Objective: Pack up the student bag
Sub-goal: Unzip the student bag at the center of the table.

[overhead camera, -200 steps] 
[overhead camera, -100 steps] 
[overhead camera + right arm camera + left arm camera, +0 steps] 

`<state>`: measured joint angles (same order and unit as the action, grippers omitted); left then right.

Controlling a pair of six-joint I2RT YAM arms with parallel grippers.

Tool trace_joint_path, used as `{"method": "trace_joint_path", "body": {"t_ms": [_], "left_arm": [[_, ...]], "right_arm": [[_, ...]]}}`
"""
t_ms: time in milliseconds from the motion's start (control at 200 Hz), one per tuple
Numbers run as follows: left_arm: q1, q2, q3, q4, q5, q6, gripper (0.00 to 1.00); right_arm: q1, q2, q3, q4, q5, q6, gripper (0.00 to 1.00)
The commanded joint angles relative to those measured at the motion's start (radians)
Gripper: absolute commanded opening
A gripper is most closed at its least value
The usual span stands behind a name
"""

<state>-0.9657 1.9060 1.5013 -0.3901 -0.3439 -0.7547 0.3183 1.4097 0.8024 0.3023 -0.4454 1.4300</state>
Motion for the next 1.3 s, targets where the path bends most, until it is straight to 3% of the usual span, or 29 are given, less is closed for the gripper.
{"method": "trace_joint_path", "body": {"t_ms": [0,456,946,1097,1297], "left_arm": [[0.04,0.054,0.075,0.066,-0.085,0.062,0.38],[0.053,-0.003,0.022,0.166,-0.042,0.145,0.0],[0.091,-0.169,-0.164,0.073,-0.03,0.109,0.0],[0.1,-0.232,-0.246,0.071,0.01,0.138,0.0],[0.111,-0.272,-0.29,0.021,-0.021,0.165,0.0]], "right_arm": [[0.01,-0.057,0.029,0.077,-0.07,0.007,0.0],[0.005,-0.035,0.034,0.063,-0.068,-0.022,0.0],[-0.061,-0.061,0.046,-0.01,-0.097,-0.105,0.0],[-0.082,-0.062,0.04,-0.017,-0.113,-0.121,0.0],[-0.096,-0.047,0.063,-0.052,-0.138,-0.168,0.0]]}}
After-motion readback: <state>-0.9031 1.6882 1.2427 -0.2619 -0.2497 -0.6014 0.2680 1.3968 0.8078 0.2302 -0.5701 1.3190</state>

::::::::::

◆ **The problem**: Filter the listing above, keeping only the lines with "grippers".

◆ **Solution to this problem**:
`<state>`: measured joint angles (same order and unit as the action, grippers omitted); left then right.
Controlling a pair of six-joint I2RT YAM arms with parallel grippers.

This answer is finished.